Offline detection of change-points in the mean for stationary graph signals
Alejandro de la Concha, Nicolas Vayatis, Argyris Kalogeratos
TL;DR
The paper addresses offline detection of mean-change points in streams of graph signals defined on a known graph. It exploits stationarity in the Graph Fourier domain to obtain a sparse spectral representation and formulates a penalized cost that combines a weighted least-squares term with $\ell_1$ sparsity penalties, enabling dynamic-programming-based change-point identification. Two model-selection strategies, LGS and VSGS, are proposed; the latter uses slope heuristics to adapt penalties and sparsity, and both come with non-asymptotic oracle-type guarantees. Empirical results on synthetic graphs demonstrate accurate change-point recovery and robustness to PSD estimation, highlighting the approach's practical utility and potential generalization to other sparse bases such as graph wavelets.
Abstract
This paper addresses the problem of segmenting a stream of graph signals: we aim to detect changes in the mean of a multivariate signal defined over the nodes of a known graph. We propose an offline method that relies on the concept of graph signal stationarity and allows the convenient translation of the problem from the original vertex domain to the spectral domain (Graph Fourier Transform), where it is much easier to solve.

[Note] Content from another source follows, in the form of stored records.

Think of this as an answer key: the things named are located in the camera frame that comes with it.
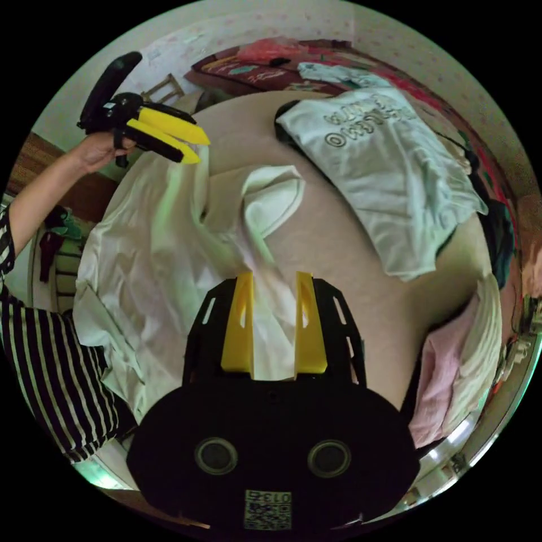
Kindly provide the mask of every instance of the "wooden chair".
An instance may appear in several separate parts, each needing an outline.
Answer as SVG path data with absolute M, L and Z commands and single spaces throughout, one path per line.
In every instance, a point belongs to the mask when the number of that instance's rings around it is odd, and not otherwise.
M 150 90 L 148 90 L 146 92 L 141 92 L 141 97 L 146 102 L 153 102 L 154 100 L 152 99 L 152 95 L 156 94 L 160 89 L 164 88 L 167 85 L 171 85 L 173 87 L 173 91 L 170 92 L 169 94 L 166 94 L 163 98 L 160 98 L 158 101 L 156 101 L 156 103 L 165 103 L 168 100 L 171 100 L 172 98 L 174 98 L 175 96 L 178 96 L 180 98 L 180 97 L 185 95 L 184 91 L 181 88 L 181 85 L 169 73 L 167 75 L 167 77 L 162 82 L 160 82 L 157 85 L 153 86 L 152 89 L 150 89 Z

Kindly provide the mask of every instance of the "striped shirt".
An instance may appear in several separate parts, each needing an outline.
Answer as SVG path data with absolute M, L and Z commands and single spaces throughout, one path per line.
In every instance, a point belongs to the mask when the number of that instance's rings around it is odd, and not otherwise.
M 4 277 L 15 263 L 15 247 L 11 237 L 10 219 L 8 209 L 0 212 L 0 292 L 4 287 Z
M 0 341 L 36 421 L 71 463 L 85 461 L 135 426 L 126 404 L 102 385 L 100 347 L 79 343 L 73 319 L 10 296 L 4 278 L 14 267 L 8 210 L 0 213 Z

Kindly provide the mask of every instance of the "camera lens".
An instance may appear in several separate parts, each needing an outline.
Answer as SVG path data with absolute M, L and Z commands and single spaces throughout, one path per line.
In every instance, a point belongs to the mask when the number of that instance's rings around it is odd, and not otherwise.
M 338 440 L 325 440 L 309 452 L 308 466 L 320 478 L 334 478 L 350 466 L 350 450 Z
M 227 474 L 235 469 L 237 451 L 227 440 L 210 438 L 196 446 L 195 459 L 199 468 L 207 474 Z

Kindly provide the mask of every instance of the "beige bed sheet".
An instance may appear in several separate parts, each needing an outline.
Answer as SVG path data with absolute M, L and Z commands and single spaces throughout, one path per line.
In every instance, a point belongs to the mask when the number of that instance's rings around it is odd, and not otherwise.
M 275 138 L 273 119 L 281 105 L 322 97 L 299 91 L 251 94 L 195 118 L 211 140 L 211 175 L 249 164 L 297 167 L 307 183 L 303 202 L 268 237 L 268 246 L 292 289 L 295 273 L 306 271 L 343 292 L 365 341 L 368 386 L 399 409 L 427 329 L 473 295 L 477 280 L 491 272 L 489 253 L 473 216 L 457 229 L 436 271 L 408 283 L 386 276 L 347 203 L 316 168 Z

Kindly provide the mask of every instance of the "hand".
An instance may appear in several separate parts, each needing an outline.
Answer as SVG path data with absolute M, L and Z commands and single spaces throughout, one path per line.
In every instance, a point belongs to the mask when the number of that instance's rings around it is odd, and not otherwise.
M 117 156 L 130 154 L 136 147 L 131 139 L 123 139 L 124 149 L 115 149 L 113 134 L 97 132 L 88 135 L 68 155 L 73 158 L 78 167 L 85 173 L 94 173 L 106 166 Z

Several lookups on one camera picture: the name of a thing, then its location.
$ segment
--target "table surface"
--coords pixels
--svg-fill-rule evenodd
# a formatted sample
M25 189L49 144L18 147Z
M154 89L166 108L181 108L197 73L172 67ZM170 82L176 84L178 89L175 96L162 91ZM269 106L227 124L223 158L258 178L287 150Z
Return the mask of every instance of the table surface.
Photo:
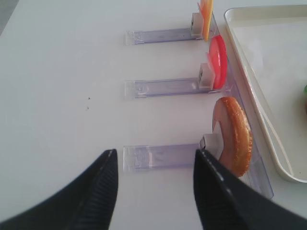
M215 0L213 12L259 139L273 201L307 218L307 185L277 174L223 18L233 7L287 3ZM189 27L196 11L196 0L19 1L0 36L0 221L45 200L101 152L116 148L119 188L111 230L201 229L192 169L122 172L124 145L195 143L211 130L217 95L131 101L123 95L124 80L198 75L203 41L123 46L126 30Z

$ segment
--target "tomato slice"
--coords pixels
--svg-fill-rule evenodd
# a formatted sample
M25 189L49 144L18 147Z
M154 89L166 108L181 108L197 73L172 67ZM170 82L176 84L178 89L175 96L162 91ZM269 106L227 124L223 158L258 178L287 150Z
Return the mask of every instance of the tomato slice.
M226 45L222 36L215 36L210 44L208 62L215 72L213 88L221 89L227 76L227 53Z

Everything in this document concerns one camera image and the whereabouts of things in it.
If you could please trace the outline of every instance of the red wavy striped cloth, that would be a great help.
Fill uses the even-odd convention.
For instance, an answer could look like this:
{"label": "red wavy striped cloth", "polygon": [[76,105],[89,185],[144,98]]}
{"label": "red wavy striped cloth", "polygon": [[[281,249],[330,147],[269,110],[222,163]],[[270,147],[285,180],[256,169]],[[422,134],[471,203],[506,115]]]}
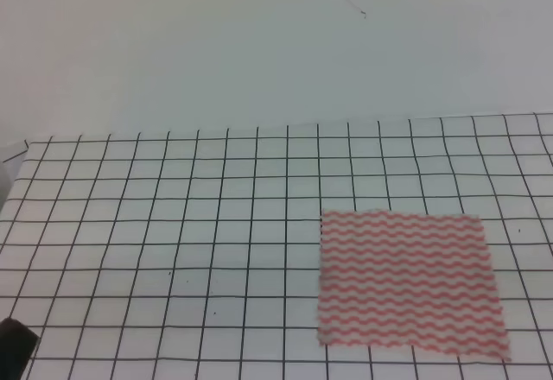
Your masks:
{"label": "red wavy striped cloth", "polygon": [[322,344],[510,360],[484,229],[473,216],[325,211],[318,313]]}

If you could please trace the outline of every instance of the white surface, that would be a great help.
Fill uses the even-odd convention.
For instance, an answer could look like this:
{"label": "white surface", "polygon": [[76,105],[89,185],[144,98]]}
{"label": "white surface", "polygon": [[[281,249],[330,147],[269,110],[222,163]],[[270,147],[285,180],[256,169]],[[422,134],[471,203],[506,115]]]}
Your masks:
{"label": "white surface", "polygon": [[[507,117],[510,137],[477,117],[477,138],[446,118],[445,138],[429,119],[412,140],[405,122],[34,143],[0,215],[0,318],[41,335],[41,380],[551,379],[553,116],[547,148],[536,120]],[[511,364],[318,346],[320,209],[390,206],[483,218]]]}
{"label": "white surface", "polygon": [[553,0],[0,0],[0,143],[550,108]]}

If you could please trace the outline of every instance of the black object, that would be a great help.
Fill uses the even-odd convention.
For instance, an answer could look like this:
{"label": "black object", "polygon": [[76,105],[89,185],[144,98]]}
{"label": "black object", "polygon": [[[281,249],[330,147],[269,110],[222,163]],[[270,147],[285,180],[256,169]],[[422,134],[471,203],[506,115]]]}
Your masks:
{"label": "black object", "polygon": [[21,322],[0,322],[0,380],[19,380],[35,349],[38,335]]}

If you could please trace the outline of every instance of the white background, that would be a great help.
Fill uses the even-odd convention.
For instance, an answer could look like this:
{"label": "white background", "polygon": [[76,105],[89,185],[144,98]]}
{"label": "white background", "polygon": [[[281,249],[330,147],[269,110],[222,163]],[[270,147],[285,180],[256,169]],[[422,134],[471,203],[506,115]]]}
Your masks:
{"label": "white background", "polygon": [[0,144],[550,105],[553,0],[351,2],[0,0]]}

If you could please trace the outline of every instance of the table surface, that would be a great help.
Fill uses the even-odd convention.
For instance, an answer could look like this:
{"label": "table surface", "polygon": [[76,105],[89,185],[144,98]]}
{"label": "table surface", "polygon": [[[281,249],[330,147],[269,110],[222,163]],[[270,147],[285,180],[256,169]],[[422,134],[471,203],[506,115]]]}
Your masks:
{"label": "table surface", "polygon": [[[0,216],[25,379],[553,379],[553,115],[30,144]],[[484,221],[509,364],[320,347],[321,209]]]}

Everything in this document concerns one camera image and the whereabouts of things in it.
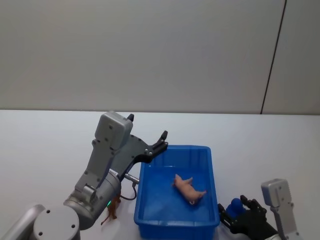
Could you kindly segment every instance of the robotic hand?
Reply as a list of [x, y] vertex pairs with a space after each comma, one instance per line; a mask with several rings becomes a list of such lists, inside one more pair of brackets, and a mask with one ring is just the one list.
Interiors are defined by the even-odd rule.
[[126, 178], [139, 180], [128, 172], [136, 163], [150, 163], [164, 152], [167, 131], [153, 145], [131, 135], [134, 115], [127, 118], [109, 111], [100, 117], [89, 163], [74, 191], [62, 206], [45, 210], [42, 205], [29, 209], [1, 240], [79, 240], [80, 230], [90, 228]]
[[244, 195], [232, 200], [227, 210], [218, 205], [221, 222], [231, 233], [245, 234], [252, 240], [303, 240], [297, 230], [288, 181], [276, 178], [262, 183], [261, 189], [265, 204], [274, 213], [277, 231], [267, 222], [267, 210]]

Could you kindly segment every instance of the table surface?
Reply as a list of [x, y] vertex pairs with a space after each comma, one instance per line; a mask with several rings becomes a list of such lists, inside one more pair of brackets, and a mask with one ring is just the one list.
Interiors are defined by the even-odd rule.
[[[0, 110], [0, 236], [33, 203], [62, 204], [92, 152], [103, 112]], [[202, 145], [212, 151], [218, 202], [227, 206], [244, 194], [264, 207], [260, 184], [289, 181], [298, 230], [318, 235], [320, 215], [320, 116], [135, 113], [132, 134], [153, 144], [163, 132], [172, 145]], [[140, 165], [131, 172], [138, 176]], [[122, 194], [131, 196], [130, 182]], [[81, 232], [83, 240], [140, 239], [135, 201], [122, 201], [118, 219]], [[268, 221], [275, 226], [272, 213]], [[229, 239], [219, 228], [215, 239]]]

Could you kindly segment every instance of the toy pig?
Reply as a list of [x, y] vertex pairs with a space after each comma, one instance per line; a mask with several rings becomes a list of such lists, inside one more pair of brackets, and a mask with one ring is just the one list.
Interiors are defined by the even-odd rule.
[[182, 180], [182, 178], [176, 174], [172, 185], [180, 191], [180, 193], [191, 205], [194, 205], [207, 193], [207, 191], [196, 191], [191, 186], [192, 179], [193, 178], [191, 177], [187, 180]]

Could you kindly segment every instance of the blue tray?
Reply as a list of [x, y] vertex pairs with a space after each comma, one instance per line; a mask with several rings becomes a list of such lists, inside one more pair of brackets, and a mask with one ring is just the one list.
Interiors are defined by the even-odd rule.
[[[193, 177], [207, 193], [190, 205], [172, 183]], [[171, 145], [150, 164], [141, 164], [134, 222], [144, 239], [212, 240], [219, 225], [211, 151], [206, 146]]]

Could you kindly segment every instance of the brown toy animal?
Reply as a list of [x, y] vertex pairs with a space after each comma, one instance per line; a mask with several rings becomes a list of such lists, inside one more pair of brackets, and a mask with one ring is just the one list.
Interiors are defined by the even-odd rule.
[[118, 205], [121, 203], [120, 195], [121, 195], [121, 192], [119, 194], [117, 194], [112, 199], [111, 203], [107, 206], [108, 215], [107, 215], [106, 219], [101, 222], [101, 225], [104, 224], [104, 222], [107, 221], [110, 216], [112, 219], [117, 219], [116, 209], [117, 209]]
[[182, 178], [176, 174], [172, 185], [180, 191], [191, 205], [194, 205], [207, 193], [207, 191], [196, 191], [191, 186], [191, 183], [192, 177], [187, 180], [182, 180]]

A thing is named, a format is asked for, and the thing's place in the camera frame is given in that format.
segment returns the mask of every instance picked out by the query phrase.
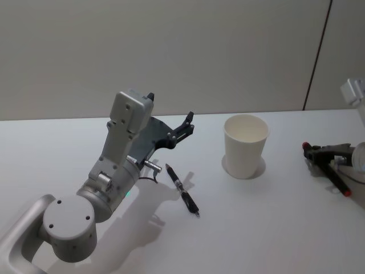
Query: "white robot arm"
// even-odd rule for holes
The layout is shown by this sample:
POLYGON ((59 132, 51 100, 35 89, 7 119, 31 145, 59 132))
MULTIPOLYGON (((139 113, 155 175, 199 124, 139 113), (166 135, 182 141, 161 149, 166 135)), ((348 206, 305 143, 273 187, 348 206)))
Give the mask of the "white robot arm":
POLYGON ((152 168, 154 177, 161 171, 148 161, 154 151, 173 149, 193 133, 192 112, 172 130, 151 117, 153 100, 153 94, 142 96, 133 90, 116 95, 106 142, 88 179, 76 195, 59 199, 45 195, 21 216, 0 239, 1 274, 46 274, 31 263, 43 241, 63 261, 89 257, 97 243, 96 223, 111 217, 140 170, 152 168))
POLYGON ((365 126, 365 79, 348 79, 341 92, 346 103, 358 109, 365 126))

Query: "pen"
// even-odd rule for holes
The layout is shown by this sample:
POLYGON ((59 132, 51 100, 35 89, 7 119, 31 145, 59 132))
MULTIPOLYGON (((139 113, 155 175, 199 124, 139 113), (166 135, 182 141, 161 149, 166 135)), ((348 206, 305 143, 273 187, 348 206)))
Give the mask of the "pen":
POLYGON ((183 184, 180 182, 179 177, 175 174, 172 167, 170 167, 168 164, 166 164, 166 170, 170 178, 172 179, 173 183, 175 184, 177 190, 180 191, 181 198, 183 199, 184 203, 186 204, 186 207, 188 210, 195 214, 197 217, 200 217, 199 214, 199 208, 196 206, 195 202, 191 198, 191 196, 188 194, 186 190, 184 190, 183 184))

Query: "white paper cup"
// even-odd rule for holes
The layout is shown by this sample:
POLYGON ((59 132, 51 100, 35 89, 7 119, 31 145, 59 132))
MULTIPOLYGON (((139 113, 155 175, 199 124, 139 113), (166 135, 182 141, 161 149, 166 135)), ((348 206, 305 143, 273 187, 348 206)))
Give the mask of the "white paper cup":
POLYGON ((224 124, 226 169, 237 179, 251 177, 260 162, 269 127, 259 117, 239 114, 224 124))

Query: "table surface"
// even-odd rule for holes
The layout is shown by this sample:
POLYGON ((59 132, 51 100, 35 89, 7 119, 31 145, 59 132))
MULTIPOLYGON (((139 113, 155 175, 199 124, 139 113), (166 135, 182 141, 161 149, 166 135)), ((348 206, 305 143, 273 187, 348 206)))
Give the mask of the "table surface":
MULTIPOLYGON (((34 263, 49 274, 363 273, 365 187, 351 198, 312 176, 302 143, 365 140, 355 110, 255 114, 270 127, 260 170, 237 180, 222 167, 223 125, 232 114, 196 115, 194 134, 151 159, 170 164, 189 186, 201 218, 190 214, 167 173, 140 180, 114 215, 98 224, 85 261, 58 260, 43 244, 34 263)), ((178 126, 183 116, 162 116, 178 126)), ((0 218, 31 198, 72 195, 101 153, 108 119, 0 122, 0 218)), ((152 175, 144 171, 144 176, 152 175)))

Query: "wall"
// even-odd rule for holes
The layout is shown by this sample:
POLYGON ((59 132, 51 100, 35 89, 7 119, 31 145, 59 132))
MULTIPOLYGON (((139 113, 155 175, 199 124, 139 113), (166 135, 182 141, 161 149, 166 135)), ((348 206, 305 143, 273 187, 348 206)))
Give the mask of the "wall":
POLYGON ((334 0, 307 110, 347 108, 340 86, 365 77, 365 1, 334 0))
POLYGON ((0 120, 299 110, 328 0, 2 0, 0 120))

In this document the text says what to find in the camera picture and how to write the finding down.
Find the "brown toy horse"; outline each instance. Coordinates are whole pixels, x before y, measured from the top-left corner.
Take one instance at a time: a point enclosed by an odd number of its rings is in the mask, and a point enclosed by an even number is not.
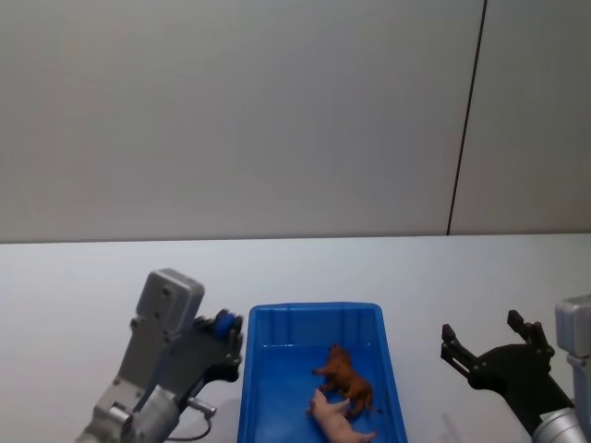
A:
[[[329,348],[326,365],[312,369],[312,374],[326,376],[326,383],[320,386],[321,392],[338,389],[343,397],[354,402],[353,409],[346,413],[347,418],[357,417],[364,410],[371,409],[371,385],[353,369],[349,353],[338,344]]]

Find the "pink toy pig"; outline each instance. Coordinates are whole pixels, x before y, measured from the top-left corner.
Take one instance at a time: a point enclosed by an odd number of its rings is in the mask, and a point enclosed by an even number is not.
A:
[[[310,410],[318,422],[322,432],[330,443],[367,443],[375,438],[376,433],[361,434],[354,431],[344,418],[349,409],[349,399],[339,403],[328,403],[324,394],[318,389],[310,400]]]

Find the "gray wall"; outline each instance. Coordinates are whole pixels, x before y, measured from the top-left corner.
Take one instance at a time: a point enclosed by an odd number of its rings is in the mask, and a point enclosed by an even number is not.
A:
[[[561,5],[489,1],[454,233],[591,225],[589,6]],[[3,2],[0,242],[446,233],[481,9]]]
[[[591,230],[591,2],[492,0],[452,233]]]

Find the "blue gripper part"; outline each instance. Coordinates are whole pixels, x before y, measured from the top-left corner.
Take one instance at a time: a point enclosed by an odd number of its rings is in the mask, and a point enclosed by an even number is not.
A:
[[[234,325],[235,320],[236,316],[234,314],[226,314],[215,320],[215,323],[213,324],[213,336],[219,340],[225,339],[225,336],[228,335],[228,331],[232,325]]]

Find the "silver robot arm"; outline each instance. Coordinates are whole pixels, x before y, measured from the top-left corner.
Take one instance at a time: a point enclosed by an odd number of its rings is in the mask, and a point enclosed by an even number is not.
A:
[[[559,347],[568,353],[567,361],[573,367],[574,411],[570,417],[553,425],[557,434],[562,430],[563,439],[534,440],[544,443],[579,443],[591,441],[591,295],[568,298],[558,303],[555,308],[556,337]]]
[[[172,269],[151,272],[131,320],[119,371],[76,443],[161,443],[186,407],[208,420],[215,408],[196,399],[210,381],[236,381],[242,318],[195,315],[203,286]]]

Although the obtained spectral representation is sparse in real applications, to the best of our knowledge this property has not been sufficiently exploited in the existing related literature. Our change-point detection method adopts a model selection approach that takes into account the sparsity of the spectral representation and determines automatically the number of change-points. Our detector comes with a proof of a non-asymptotic oracle inequality. Numerical experiments demonstrate the performance of the proposed method.